On the eve of the much anticipated peace talks for Darfur, UN and African Union officials on Friday expressed disappointment that several rebel leaders had not shown up, but they said the talks had to begin anyway.
"Time is on nobody's side," said Jan Eliasson, the UN envoy for Darfur, at a news conference in Sirte, Libya, where the talks were to begin yesterday. "We have seen a deterioration on the ground. We have seen frustration and anger in the camps, which is now exploding. We have seen the growing tensions within the government and rebel groups, and now we have to end this vicious circle."
About 15 men representing half a dozen of Darfur's rebel factions arrived in Sirte by Friday evening and began to circulate among the meeting halls. Their first order of business, they said, was agreeing to a ceasefire, something UN officials said was crucial for these peace talks to work and something the Sudanese government had implied it was willing to consider.
But major rebel figures, including Abdel Wahid el-Nur, a founding father of the rebellion, and Khalil Ibrahim, the commander of one of the strongest rebel armies, had indicated that they would not be coming -- at least for now.
They cited low trust in the Sudanese government as the reason. That could mean that any deal reached here in Libya might not translate into meaningful change in Darfur, because thousands of rebel fighters would not feel bound by it.
The UN and the African Union have billed this peace conference as a make-or-break moment for Darfur, the desiccated region of western Sudan that has been consumed by bloodshed and turmoil since 2003. UN officials estimate that at least 200,000 people have died and more than 2 million driven from their homes.
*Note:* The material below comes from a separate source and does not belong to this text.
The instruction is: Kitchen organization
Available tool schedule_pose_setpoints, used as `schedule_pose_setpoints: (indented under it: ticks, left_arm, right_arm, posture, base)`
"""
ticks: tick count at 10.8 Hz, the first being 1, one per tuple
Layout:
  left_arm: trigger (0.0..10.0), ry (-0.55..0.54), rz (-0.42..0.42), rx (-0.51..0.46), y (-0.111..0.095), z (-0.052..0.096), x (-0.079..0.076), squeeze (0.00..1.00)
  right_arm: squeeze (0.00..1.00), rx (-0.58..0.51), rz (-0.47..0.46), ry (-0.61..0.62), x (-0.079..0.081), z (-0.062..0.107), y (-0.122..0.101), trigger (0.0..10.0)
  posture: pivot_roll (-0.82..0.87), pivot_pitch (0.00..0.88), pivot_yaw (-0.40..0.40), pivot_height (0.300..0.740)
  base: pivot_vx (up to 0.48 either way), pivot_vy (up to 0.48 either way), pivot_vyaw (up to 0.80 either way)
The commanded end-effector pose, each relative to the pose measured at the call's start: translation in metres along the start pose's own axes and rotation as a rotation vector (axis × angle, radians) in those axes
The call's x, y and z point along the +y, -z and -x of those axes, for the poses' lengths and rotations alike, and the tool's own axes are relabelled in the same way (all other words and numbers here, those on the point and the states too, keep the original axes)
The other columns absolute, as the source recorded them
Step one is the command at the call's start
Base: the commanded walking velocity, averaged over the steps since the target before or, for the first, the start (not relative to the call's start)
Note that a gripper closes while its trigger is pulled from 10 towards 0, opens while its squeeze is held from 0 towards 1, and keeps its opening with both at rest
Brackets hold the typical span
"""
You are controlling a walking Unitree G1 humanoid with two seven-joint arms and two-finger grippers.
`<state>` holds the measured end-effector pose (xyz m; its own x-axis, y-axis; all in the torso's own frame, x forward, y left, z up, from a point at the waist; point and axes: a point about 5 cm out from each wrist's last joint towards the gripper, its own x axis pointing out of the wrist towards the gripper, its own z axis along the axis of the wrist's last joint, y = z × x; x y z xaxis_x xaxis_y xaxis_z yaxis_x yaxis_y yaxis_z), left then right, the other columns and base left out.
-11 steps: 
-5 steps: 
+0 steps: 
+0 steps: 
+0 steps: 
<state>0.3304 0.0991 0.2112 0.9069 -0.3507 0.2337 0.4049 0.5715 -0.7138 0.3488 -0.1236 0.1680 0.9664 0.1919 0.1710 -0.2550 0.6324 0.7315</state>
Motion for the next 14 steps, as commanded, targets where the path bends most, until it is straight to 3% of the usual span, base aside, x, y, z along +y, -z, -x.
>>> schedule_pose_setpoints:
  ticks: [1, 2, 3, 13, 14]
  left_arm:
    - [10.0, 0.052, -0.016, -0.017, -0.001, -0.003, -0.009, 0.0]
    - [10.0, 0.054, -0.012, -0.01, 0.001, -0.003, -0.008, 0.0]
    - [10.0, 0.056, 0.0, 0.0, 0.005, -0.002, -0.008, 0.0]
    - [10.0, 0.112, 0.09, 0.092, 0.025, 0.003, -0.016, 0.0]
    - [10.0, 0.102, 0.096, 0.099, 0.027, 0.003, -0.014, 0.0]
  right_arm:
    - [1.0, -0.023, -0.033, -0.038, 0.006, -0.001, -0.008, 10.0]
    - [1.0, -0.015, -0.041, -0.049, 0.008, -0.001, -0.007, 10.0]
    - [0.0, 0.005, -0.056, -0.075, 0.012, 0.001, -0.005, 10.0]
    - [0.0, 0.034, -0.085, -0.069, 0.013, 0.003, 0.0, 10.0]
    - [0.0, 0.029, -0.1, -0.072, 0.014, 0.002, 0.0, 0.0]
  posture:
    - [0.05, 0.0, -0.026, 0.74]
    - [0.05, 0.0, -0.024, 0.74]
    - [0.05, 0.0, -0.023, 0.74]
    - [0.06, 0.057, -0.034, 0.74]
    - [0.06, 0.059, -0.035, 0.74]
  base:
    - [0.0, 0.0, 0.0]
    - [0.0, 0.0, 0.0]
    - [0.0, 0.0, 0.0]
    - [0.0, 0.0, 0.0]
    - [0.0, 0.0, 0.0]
But the talks to end the violence seemed to be stumbling before they began, not only because of the lackluster rebel showing. The Sudanese government has recently stepped up attacks in Darfur, and former rebels in southern Sudan accuse Sudan's leaders of torpedoing a major peace deal signed in 2005, which is supposedly a model for Darfur.
Another issue is the Qaddafi factor. Libya's leader, Colonel Muammar Qaddafi, is playing host to the talks, hoping to build himself a role as a peacemaker in Africa. But some Darfurian rebels do not like him because they say he has a long history of siding with nomadic tribes in Darfur, and most of Darfur's rebels are not nomads. Last week, Qaddafi made a cryptic comment in a video conference to students, likening the conflict to a dispute over a camel.
The combined effect has cast such an air of pessimism that conference organizers felt it ne-cessary to downgrade expectations immediately.
"We are not naive to believe that once this process has begun it will be rosy," said Salim Ahmed Salim, the chief African Union negotiator, at the news conference on Friday. But, he added, "We have to do everything humanly possible to facilitate this process."